Many machine learning models need the datasets to be complete. We demonstrate in this notebook several methods to handle missing values in a dataset. There are also machine learning models, such as `XGBoost` and `LightGBM` that can handle incomplete datasets (find out in such cases how they do that).

## Loading necessary libraries and datasets

In [None]:
import os
import pandas as pd
import numpy as np

import matplotlib.pyplot as plt
%matplotlib inline
import seaborn as sns

from sklearn import preprocessing
from sklearn.model_selection import train_test_split, cross_val_score, StratifiedKFold
from sklearn.linear_model import LogisticRegression

import missingno as msno

In [None]:
# Reset the seed of the random number generator, for reproducibility purposes

import os

def reset_seed(SEED = 0):
    """Reset the seed for every random library in use (System, numpy)"""

    os.environ['PYTHONHASHSEED']=str(SEED)
    np.random.seed(SEED)


reset_seed(150)

In [None]:
# A nice visualization of the missing values in a dataframe
# credit: https://www.kaggle.com/willkoehrsen/start-here-a-gentle-introduction. 

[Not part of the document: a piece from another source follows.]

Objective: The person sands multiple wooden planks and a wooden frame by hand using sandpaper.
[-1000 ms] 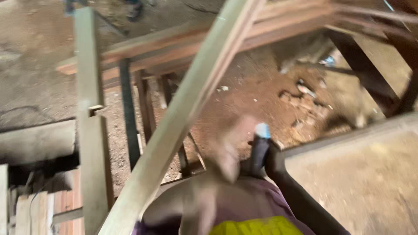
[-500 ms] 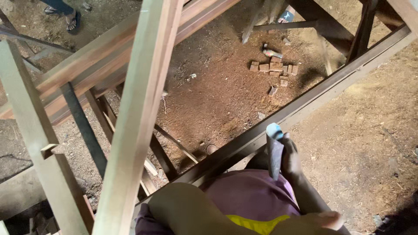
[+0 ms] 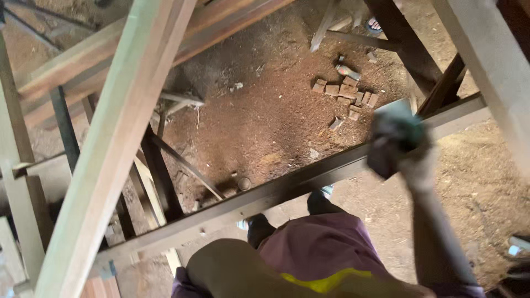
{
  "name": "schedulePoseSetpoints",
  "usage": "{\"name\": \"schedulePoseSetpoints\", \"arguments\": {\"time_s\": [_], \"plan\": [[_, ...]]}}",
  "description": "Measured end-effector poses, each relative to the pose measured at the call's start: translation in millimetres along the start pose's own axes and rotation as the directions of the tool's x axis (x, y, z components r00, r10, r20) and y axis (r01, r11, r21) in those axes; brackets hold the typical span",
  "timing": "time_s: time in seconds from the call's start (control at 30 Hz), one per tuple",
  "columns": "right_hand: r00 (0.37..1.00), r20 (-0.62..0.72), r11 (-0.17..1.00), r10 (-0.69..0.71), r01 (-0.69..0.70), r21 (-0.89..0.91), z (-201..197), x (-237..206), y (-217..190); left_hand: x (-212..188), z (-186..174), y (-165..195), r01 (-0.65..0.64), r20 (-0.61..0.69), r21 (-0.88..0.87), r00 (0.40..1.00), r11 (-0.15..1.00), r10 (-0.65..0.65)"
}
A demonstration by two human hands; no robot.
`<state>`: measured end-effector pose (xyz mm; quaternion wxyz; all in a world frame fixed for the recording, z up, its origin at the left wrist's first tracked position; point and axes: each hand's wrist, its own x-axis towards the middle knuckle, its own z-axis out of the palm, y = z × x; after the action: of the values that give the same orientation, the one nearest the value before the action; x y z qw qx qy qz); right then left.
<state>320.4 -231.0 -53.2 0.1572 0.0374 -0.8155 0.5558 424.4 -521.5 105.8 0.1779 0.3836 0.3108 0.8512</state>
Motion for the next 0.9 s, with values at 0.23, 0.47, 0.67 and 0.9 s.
{"name": "schedulePoseSetpoints", "arguments": {"time_s": [0.23, 0.47, 0.67, 0.9], "plan": [[0.963, -0.25, 0.985, -0.1, 0.059, -0.164, -193.2, 102.3, 124.0, 14.4, -32.9, -96.6, 0.163, -0.444, 0.213, 0.895, 0.963, -0.053], [0.847, -0.474, 0.551, 0.239, -0.521, -0.652, -265.2, 82.5, 159.3, -60.8, -55.8, -208.0, 0.559, -0.854, 0.199, 0.502, 0.805, -0.137], [0.896, -0.403, 0.216, 0.187, -0.438, -0.873, -274.3, 81.3, 144.9, -72.9, -35.0, -252.8, 0.595, -0.953, 0.171, 0.302, 0.786, -0.021], [0.852, -0.289, 0.448, 0.437, -0.485, -0.751, -310.7, 90.4, 159.7, -33.1, 6.0, -296.6, 0.643, -0.961, 0.184, 0.276, 0.743, -0.001]]}}
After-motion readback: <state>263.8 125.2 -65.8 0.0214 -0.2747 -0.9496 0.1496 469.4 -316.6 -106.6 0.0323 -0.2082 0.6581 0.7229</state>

def missing_values_table(df):
        # Total missing values
        mis_val = df.isnull().sum()
        
        # Percentage of missing values
        mis_val_percent = 100 * df.isnull().sum() / len(df)
        
        # Make a table with the results
        mis_val_table = pd.concat([mis_val, mis_val_percent], axis=1)
        
        # Rename the columns
        mis_val_table_ren_columns = mis_val_table.rename(
        columns = {0 : 'Missing Values', 1 : '% of Total Values'})
        
        # Sort the table by percentage of missing descending
        mis_val_table_ren_columns = mis_val_table_ren_columns[
            mis_val_table_ren_columns.iloc[:,1] != 0].sort_values(
        '% of Total Values', ascending=False).round(1)
        
        # Print some summary information
        print ("Your selected dataframe has " + str(df.shape[1]) + " columns.\n"      
            "There are " + str(mis_val_table_ren_columns.shape[0]) +
              " columns that have missing values.")
        
        # Return the dataframe with missing information
        return mis_val_table_ren_columns

In [None]:
# A function to train a classifier and to report a metric on the validation data
# Used to evaluate the quality of different imputation methods
# After filling in the missing values, we apply this function to see how well the data can be learned

from sklearn.ensemble import RandomForestClassifier
from sklearn.metrics import roc_auc_score

def score_datasetClassifier(X_train, X_valid, y_train, y_valid):
    model = RandomForestClassifier(
        n_estimators = 100, 
        criterion = 'gini',
        max_depth = 5,
        min_samples_split = 10,
        random_state = 180,
        verbose = 1,  
        n_jobs = -1,
    )
    model.fit(X_train, y_train)
    preds_valid = model.predict(X_valid)
    return roc_auc_score(y_valid, preds_valid)#, pos_label='1')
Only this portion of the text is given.